In Frankreich stieß Redings Wortwahl auf harsche Kritik. Der französische Europastaatssekretär Pierre Lellouche sprach von einer "Entgleisung". Lellouche fügte hinzu: "Mir reicht der Ton, den sie zu dem Thema angeschlagen hat." Kritik erntete Reding auch von dem französischen EU-Kommissar Michel Barnier. "Man muss unnütze Polemiken und bestimmte historische Vermischungen vermeiden, die keinen Sinn machen", sagte er.

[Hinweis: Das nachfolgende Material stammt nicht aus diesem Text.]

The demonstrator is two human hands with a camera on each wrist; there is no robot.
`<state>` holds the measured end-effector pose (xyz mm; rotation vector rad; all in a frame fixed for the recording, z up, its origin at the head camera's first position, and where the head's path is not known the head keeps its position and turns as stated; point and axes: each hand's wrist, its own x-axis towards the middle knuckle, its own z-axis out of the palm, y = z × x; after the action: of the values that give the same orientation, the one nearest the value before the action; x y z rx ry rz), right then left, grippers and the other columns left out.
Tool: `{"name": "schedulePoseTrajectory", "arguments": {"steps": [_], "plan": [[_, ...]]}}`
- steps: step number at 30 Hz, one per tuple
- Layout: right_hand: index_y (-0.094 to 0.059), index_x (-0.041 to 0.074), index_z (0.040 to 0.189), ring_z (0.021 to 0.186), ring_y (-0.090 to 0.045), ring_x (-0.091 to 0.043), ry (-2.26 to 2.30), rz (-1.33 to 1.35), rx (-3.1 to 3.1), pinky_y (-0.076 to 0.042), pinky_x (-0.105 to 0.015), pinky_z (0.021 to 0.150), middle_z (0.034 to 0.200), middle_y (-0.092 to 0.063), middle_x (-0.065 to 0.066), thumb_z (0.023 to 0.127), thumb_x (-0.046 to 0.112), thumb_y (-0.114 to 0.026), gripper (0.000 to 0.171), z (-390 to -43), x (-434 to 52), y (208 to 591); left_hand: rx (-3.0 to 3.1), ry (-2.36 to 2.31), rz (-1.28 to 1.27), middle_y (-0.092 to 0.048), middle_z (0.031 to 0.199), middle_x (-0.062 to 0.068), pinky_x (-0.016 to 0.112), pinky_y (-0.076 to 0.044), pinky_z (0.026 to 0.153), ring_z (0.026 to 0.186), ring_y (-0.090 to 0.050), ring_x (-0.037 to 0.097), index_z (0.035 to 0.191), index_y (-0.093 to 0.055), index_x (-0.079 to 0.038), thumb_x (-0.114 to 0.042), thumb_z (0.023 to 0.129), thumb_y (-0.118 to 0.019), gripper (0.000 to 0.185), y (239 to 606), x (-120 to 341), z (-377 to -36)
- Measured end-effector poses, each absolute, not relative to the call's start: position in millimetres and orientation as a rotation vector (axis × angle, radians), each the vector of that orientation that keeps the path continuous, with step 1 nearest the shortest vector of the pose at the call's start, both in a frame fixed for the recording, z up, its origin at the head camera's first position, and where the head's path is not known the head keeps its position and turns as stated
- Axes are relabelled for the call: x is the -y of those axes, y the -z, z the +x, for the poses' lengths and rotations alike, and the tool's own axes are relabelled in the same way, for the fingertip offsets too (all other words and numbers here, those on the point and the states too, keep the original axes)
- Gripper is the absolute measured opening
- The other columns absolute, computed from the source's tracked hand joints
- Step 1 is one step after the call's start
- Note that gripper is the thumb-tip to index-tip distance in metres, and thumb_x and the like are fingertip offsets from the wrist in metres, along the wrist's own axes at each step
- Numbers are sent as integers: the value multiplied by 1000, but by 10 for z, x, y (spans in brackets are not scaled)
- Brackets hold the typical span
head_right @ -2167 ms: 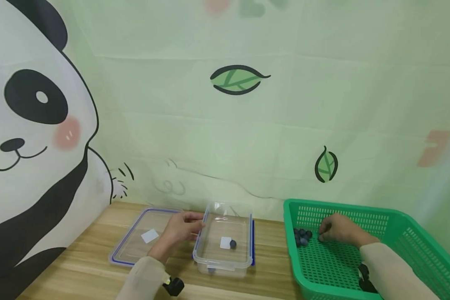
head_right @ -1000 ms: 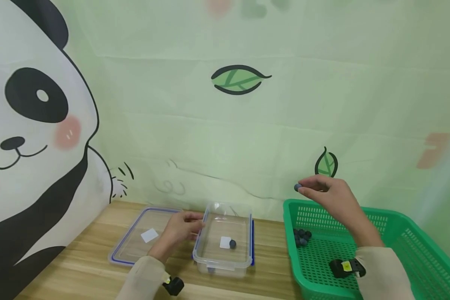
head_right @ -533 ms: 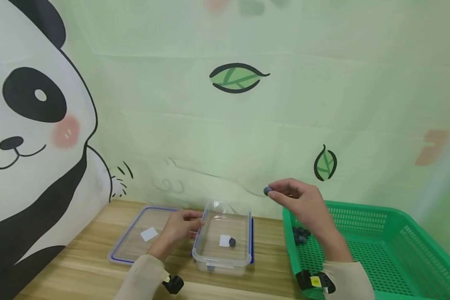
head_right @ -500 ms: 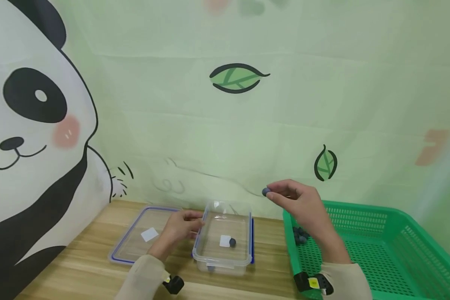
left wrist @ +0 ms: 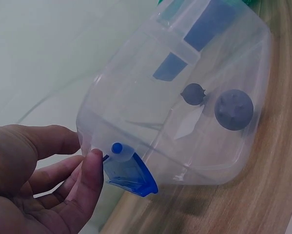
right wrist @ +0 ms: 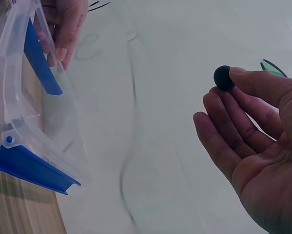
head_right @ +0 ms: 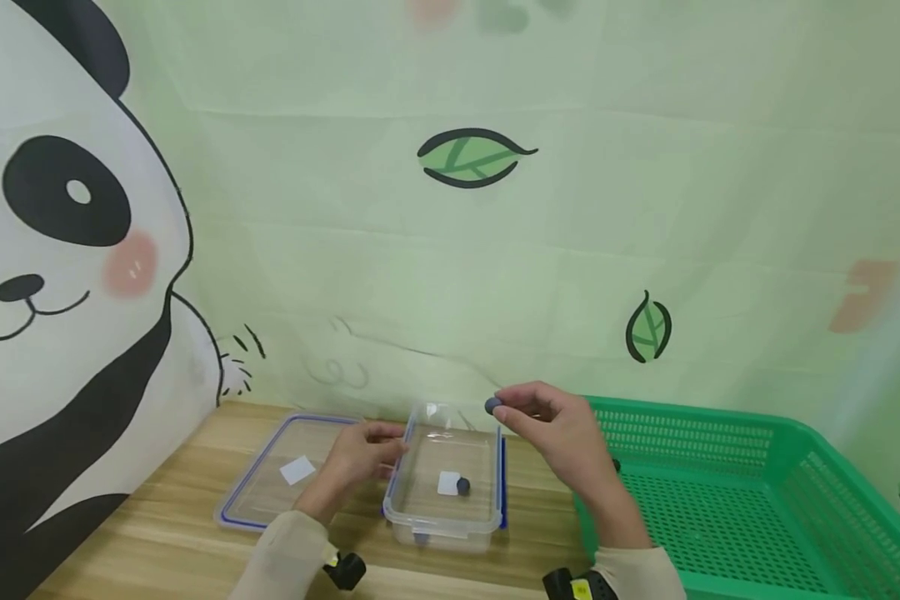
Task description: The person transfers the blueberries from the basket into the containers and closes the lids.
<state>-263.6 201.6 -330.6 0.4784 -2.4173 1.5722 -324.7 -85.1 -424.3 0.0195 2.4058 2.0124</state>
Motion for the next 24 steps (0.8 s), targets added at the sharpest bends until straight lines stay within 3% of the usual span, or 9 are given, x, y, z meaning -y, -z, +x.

Das Präsidialamt machte allerdings auch deutlich, dass es an der Zeit sei, "einen besänftigenden Dialog zu führen, um den Kern der Dinge zu erörtern", wie ein hochrangiger Mitarbeiter sagte. Reding selbst forderte die französische Regierung auf, möglichst bald eine Erklärung für die besonders kritisierten Anweisungen des Pariser Innenministeriums zu den Roma zu liefern.

Sondergipfel der EU

Der Streit um die Roma wird voraussichtlich auch beim Sondergipfel der EU-Staats- und Regierungschefs am Donnerstag in Brüssel zur Sprache kommen. Sarkozy wollte sich dort zu dem Thema äußern. Die härtere Gangart gegen Roma hatte der Präsident persönlich im Juli in einer Rede zur inneren Sicherheit angekündigt. Seither wurden dutzende Roma-Lager in Frankreich geräumt und etwa 1000 Roma in ihre Heimatländer Rumänien und Bulgarien abgeschoben.